Des scientifiques de l'Université d'Oxford et de l'Université de New South Wales ont réussi à savoir pourquoi les insectes volent mieux que les avions grâce à l'utilisation de caméras ultra-rapides et des modèles informatiques.
Quatre caméras à prises de vues très rapides ont filmé un criquet en vol sur les ailes duquel une centaine de petits points avaient été dessinés. Les images ont servi à créer une vidéo montrant les détails du mouvement en trois dimensions. Dans un deuxième temps, les chercheurs ont construit un modèle informatique pour reproduire le mouvement complexe de ces ailes souples et pour déterminer les flux d'air à leur surface. On sait en effet que, comme, par exemple, le martinet noir, les insectes savent déformer leurs ailes pour améliorer leurs performances aérodynamiques.
Ce modèle a d'abord été validé en comparant les performances de vol qu'il prédisait avec celles de l'insecte. Il a ensuite été modifié pour estimer l'importance de certaines subtilités de pilotage du criquet. Dans l'une des versions a été supprimée la possibilité de faire varier la courbure de l'aile, ce que sait faire l'insecte. Par rapport à l'aile du criquet, la portance (la force aérodynamique qui tire vers le haut) a été réduite de 10%. Dans une seconde version du modèle, l'aile ne pouvait plus se tordre, comme le fait celle de l'insecte au fil des battements. Cette fois, la perte de portance atteint 50%.
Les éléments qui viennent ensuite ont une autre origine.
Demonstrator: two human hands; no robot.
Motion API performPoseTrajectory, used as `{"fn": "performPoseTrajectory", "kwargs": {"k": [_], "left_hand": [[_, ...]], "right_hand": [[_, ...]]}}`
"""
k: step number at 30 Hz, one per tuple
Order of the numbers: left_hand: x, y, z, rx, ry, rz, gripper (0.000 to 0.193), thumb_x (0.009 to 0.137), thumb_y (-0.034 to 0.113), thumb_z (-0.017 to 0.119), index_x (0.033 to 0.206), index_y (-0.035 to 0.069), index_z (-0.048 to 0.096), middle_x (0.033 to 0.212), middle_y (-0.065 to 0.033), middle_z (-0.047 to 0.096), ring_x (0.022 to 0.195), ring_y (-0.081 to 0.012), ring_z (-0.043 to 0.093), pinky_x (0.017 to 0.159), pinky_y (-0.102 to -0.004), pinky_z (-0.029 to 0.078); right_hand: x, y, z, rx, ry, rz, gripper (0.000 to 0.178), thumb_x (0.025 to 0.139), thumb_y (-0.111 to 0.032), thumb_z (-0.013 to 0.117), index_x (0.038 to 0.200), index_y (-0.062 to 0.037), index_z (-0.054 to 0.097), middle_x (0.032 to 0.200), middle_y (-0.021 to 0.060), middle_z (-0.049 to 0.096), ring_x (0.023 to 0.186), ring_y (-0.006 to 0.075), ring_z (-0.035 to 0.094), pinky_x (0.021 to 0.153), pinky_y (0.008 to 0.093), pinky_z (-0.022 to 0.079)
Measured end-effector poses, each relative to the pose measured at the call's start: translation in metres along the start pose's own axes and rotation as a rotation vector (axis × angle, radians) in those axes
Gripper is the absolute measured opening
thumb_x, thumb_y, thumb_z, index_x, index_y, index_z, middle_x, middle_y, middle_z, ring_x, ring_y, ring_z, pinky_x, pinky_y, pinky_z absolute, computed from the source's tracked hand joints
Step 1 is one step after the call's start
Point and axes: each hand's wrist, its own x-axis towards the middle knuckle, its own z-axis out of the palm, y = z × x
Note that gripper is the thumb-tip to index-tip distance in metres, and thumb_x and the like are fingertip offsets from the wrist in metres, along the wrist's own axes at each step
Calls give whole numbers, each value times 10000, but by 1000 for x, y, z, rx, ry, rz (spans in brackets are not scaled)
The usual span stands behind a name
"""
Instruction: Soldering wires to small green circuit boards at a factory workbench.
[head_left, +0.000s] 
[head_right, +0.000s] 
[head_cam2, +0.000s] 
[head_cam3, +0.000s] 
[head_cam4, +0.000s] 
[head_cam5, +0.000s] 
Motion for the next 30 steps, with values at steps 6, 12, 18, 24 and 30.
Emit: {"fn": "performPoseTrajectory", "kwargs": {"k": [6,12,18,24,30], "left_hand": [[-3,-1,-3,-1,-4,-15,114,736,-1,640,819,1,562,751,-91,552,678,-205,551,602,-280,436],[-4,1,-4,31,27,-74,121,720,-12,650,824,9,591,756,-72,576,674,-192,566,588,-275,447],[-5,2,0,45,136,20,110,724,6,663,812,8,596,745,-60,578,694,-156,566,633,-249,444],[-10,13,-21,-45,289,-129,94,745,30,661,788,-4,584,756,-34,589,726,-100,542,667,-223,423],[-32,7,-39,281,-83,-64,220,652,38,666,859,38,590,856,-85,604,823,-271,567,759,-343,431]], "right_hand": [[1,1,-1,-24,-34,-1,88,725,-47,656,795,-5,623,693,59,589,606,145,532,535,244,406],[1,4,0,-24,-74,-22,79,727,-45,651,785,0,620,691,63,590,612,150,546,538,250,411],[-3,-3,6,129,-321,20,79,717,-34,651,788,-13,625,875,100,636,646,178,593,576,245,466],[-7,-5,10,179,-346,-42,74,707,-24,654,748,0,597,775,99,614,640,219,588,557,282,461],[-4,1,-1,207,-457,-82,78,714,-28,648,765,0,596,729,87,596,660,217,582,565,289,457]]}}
En modifiant en permanence la forme de ses ailes souples, l'animal évite que le flux d'air n'ait tendance à se décoller de la surface. Plus précisément, à tout instant, l'angle entre les filets d'air et la surface de l'aile reste constant, ce qui n'a rien d'évident avec un vol battu.
La portance est donc au moins une fois et demie supérieure à celle d'une aile rigide et la traînée – cette résistance aérodynamique inévitable que les constructeurs d'avions cherchent à minimiser – est réduite au minimum, ce qui explique enfin les étonnantes performances des insectes volants en général et des criquets pélerins en particulier, capables de parcourir trois cents kilomètres sans faire le plein.